→ Data extracted from a collection:

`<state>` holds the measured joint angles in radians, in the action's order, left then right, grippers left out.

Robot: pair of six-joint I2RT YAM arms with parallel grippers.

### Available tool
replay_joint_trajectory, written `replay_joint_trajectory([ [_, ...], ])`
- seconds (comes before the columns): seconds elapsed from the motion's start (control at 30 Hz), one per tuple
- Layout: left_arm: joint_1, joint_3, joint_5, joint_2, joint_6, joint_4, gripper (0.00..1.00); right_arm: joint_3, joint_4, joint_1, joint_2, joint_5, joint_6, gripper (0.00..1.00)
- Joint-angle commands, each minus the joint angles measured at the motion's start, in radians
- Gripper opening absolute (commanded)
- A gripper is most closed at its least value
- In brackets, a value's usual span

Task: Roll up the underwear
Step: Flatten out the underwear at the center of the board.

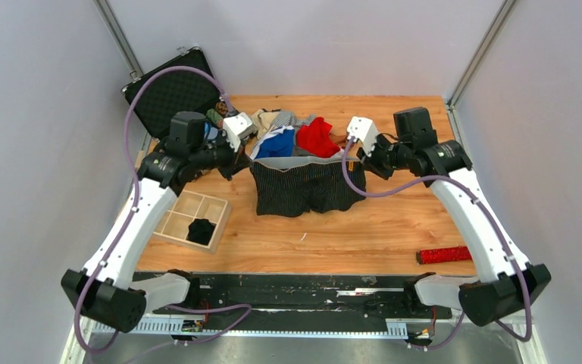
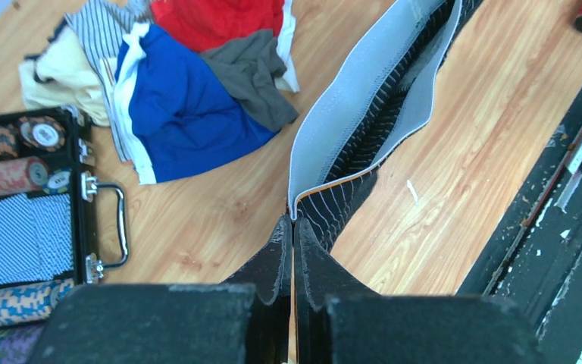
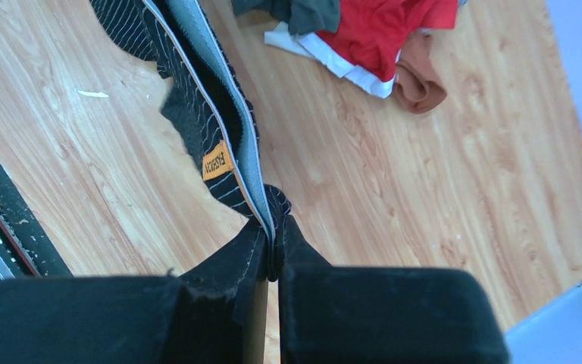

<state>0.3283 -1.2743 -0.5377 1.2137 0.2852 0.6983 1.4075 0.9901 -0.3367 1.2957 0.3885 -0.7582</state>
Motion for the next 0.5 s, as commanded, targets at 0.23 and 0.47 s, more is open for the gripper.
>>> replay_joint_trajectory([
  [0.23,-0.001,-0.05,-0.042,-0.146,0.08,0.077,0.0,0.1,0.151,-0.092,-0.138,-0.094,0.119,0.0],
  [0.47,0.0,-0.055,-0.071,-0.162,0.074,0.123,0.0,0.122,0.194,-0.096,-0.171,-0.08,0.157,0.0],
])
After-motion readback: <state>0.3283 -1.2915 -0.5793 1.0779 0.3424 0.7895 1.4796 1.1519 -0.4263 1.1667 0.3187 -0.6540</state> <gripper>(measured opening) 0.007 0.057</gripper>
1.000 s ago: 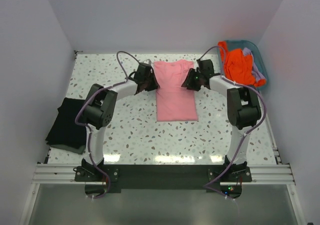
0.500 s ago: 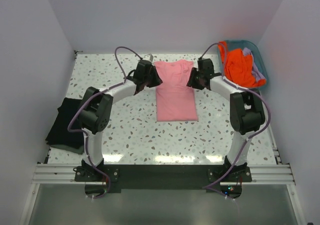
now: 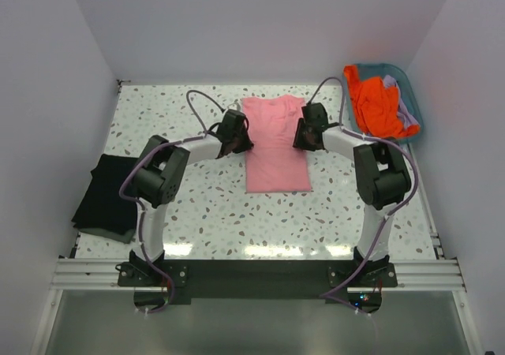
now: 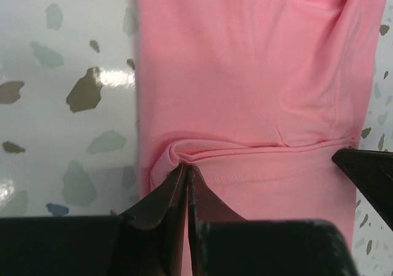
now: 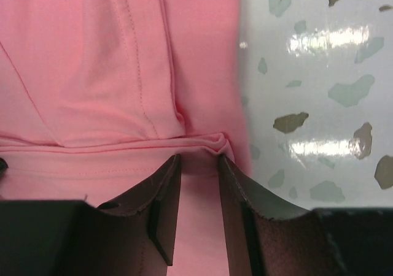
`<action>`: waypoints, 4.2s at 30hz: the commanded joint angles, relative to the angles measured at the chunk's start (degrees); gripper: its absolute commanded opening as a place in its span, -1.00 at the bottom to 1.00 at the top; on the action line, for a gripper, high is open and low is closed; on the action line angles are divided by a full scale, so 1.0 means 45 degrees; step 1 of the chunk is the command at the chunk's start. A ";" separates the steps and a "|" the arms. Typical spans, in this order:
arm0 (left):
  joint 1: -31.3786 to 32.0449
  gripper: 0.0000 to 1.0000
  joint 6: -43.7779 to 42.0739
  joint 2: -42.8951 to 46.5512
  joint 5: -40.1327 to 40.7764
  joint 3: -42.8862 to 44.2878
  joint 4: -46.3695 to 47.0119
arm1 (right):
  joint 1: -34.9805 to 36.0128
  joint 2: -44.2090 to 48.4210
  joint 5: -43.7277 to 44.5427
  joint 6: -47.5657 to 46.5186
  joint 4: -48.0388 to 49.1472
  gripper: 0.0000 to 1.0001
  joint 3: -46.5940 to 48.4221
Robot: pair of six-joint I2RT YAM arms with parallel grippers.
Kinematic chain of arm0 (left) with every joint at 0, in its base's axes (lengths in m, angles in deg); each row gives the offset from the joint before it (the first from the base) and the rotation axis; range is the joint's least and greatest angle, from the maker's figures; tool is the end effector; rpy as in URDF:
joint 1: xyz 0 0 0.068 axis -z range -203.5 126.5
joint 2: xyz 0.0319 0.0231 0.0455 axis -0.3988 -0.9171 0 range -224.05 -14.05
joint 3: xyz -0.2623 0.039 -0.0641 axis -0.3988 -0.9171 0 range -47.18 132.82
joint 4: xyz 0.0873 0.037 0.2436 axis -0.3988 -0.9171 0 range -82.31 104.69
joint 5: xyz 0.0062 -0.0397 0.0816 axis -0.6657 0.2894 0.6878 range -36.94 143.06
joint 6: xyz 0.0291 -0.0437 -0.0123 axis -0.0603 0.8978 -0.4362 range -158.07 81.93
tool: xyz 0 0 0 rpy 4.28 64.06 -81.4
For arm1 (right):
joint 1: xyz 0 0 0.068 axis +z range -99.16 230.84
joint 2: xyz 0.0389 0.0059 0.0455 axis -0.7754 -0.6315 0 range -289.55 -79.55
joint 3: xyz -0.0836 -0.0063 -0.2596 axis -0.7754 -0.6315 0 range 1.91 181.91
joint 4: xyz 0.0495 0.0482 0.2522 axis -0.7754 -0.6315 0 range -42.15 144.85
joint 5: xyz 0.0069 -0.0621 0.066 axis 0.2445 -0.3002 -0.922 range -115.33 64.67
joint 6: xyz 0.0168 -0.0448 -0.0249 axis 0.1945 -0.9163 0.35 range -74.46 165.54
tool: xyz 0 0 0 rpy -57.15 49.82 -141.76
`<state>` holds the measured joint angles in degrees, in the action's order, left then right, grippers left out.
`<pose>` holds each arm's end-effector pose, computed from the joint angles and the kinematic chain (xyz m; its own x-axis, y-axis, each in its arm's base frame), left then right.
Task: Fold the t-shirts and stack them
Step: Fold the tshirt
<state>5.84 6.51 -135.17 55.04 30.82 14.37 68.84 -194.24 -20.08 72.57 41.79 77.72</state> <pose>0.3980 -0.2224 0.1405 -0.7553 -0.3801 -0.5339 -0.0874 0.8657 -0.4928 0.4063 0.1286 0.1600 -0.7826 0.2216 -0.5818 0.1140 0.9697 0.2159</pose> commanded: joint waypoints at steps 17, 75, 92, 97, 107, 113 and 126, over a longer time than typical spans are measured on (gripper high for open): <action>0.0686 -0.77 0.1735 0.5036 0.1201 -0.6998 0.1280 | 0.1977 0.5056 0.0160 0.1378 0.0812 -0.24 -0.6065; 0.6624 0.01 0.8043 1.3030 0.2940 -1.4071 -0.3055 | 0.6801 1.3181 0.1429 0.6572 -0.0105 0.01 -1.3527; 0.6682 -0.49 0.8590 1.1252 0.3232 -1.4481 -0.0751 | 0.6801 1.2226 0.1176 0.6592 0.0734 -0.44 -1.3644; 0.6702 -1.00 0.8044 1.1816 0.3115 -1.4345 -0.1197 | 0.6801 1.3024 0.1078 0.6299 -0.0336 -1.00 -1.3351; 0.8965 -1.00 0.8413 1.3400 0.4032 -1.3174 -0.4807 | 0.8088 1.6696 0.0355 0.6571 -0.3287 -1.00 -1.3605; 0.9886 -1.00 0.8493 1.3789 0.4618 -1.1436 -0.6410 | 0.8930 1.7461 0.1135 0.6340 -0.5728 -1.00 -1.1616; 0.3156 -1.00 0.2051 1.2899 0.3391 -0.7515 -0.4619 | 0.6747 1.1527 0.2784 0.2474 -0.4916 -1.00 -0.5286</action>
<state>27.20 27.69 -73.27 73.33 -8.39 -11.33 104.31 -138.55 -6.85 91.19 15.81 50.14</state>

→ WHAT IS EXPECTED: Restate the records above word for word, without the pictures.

→ SOLUTION TO THIS PROBLEM:
`<state>` holds the measured joint angles in radians, in the action's order, left then right, grippers left out.

Robot: pair of six-joint I2RT YAM arms with parallel grippers.

### Available tool
replay_joint_trajectory, written `replay_joint_trajectory([ [_, ...], ])`
- seconds (comes before the columns): seconds elapsed from the motion's start (control at 30 Hz), one per tuple
- Layout: left_arm: joint_1, joint_3, joint_5, joint_2, joint_6, joint_4, gripper (0.00..1.00); right_arm: joint_3, joint_4, joint_1, joint_2, joint_5, joint_6, gripper (0.00..1.00)
- Joint-angle commands, each minus the joint angles measured at the motion's start, in radians
- Gripper opening absolute (commanded)
- A gripper is most closed at its least value
- In brackets, a value's usual span

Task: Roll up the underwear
Step: Flatten out the underwear at the center of the board.


<state>0.3283 -1.2743 -0.5377 1.2137 0.2852 0.6983 1.4075 0.9901 -0.3367 1.2957 0.3885 -0.7582</state>
Motion for the next 0.5 s, as commanded, targets at 0.23 and 0.47 s, more is open for the gripper.
>>> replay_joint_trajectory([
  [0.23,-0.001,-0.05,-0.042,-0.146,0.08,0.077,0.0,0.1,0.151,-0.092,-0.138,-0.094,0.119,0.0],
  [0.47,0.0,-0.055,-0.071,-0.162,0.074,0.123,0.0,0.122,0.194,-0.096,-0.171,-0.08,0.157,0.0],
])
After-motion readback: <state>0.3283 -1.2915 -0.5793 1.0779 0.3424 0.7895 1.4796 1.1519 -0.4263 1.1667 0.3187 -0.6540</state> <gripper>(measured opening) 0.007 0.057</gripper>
1.000 s ago: 
0.500 s ago: 
now: 
now: 
now: 
`<action>`: waypoints, 4.2s at 30hz: the commanded joint angles, relative to the angles measured at the chunk's start (degrees); gripper: its absolute commanded opening as a place in its span, -1.00 at the bottom to 1.00 at the top; on the action line, for a gripper, high is open and low is closed; on the action line angles are divided by a full scale, so 1.0 means 45 degrees; step 1 of the chunk is the command at the chunk's start. A ";" separates the steps and a "|" the arms. Typical spans, in this order:
arm0 (left):
  joint 1: -31.3786 to 32.0449
  gripper: 0.0000 to 1.0000
  joint 6: -43.7779 to 42.0739
  joint 2: -42.8951 to 46.5512
  joint 5: -40.1327 to 40.7764
  joint 3: -42.8862 to 44.2878
  joint 4: -46.3695 to 47.0119
arm1 (right):
  joint 1: -34.9805 to 36.0128
  joint 2: -44.2090 to 48.4210
  joint 5: -43.7277 to 44.5427
  joint 6: -47.5657 to 46.5186
  joint 4: -48.0388 to 49.1472
  gripper: 0.0000 to 1.0001
  joint 3: -46.5940 to 48.4221
Robot: pair of six-joint I2RT YAM arms with parallel grippers.
Kinematic chain of arm0 (left) with every joint at 0, in its base's axes (lengths in m, angles in deg); each row gives the offset from the joint before it (the first from the base) and the rotation axis; range is the joint's least and greatest angle, from the maker's figures; tool is the end effector; rpy as in URDF:
joint 1: xyz 0 0 0.068 axis -z range -203.5 126.5
joint 2: xyz 0.0319 0.0231 0.0455 axis -0.3988 -0.9171 0 range -224.05 -14.05
joint 3: xyz -0.2623 0.039 -0.0641 axis -0.3988 -0.9171 0 range -47.18 132.82
joint 4: xyz 0.0873 0.037 0.2436 axis -0.3988 -0.9171 0 range -82.31 104.69
joint 5: xyz 0.0062 -0.0397 0.0816 axis -0.6657 0.2894 0.6878 range -36.94 143.06
joint 6: xyz 0.0291 -0.0437 -0.0123 axis -0.0603 0.8978 -0.4362 range -158.07 81.93
tool: xyz 0 0 0 rpy 4.28 64.06 -81.4
For arm1 (right):
joint 1: xyz 0 0 0.068 axis +z range -99.16 230.84
joint 2: xyz 0.0389 0.0059 0.0455 axis -0.7754 -0.6315 0 range -289.55 -79.55
joint 3: xyz -0.0836 -0.0063 -0.2596 axis -0.7754 -0.6315 0 range 1.91 181.91
joint 4: xyz 0.0495 0.0482 0.2522 axis -0.7754 -0.6315 0 range -42.15 144.85
joint 5: xyz 0.0069 -0.0621 0.066 axis 0.2445 -0.3002 -0.922 range -115.33 64.67
joint 6: xyz 0.0168 -0.0448 -0.0249 axis 0.1945 -0.9163 0.35 range -74.46 165.54
tool: xyz 0 0 0 rpy -57.15 49.82 -141.76
`<state>` holds the measured joint angles in degrees, in the action's order, left then right, grippers left out.
`<pose>` holds each arm's end-effector pose, computed from the joint angles and the kinematic chain (xyz m; its own x-axis, y-axis, each in its arm's base frame), left then right.
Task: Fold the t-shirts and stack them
Step: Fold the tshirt
<state>5.84 6.51 -135.17 55.04 30.82 14.37 68.84 -194.24 -20.08 72.57 41.79 77.72</state> <pose>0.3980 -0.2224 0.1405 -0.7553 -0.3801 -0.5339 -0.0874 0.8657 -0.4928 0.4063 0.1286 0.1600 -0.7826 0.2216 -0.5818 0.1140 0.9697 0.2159</pose> commanded: joint waypoints at steps 17, 75, 92, 97, 107, 113 and 126, over a longer time than typical spans are measured on (gripper high for open): <action>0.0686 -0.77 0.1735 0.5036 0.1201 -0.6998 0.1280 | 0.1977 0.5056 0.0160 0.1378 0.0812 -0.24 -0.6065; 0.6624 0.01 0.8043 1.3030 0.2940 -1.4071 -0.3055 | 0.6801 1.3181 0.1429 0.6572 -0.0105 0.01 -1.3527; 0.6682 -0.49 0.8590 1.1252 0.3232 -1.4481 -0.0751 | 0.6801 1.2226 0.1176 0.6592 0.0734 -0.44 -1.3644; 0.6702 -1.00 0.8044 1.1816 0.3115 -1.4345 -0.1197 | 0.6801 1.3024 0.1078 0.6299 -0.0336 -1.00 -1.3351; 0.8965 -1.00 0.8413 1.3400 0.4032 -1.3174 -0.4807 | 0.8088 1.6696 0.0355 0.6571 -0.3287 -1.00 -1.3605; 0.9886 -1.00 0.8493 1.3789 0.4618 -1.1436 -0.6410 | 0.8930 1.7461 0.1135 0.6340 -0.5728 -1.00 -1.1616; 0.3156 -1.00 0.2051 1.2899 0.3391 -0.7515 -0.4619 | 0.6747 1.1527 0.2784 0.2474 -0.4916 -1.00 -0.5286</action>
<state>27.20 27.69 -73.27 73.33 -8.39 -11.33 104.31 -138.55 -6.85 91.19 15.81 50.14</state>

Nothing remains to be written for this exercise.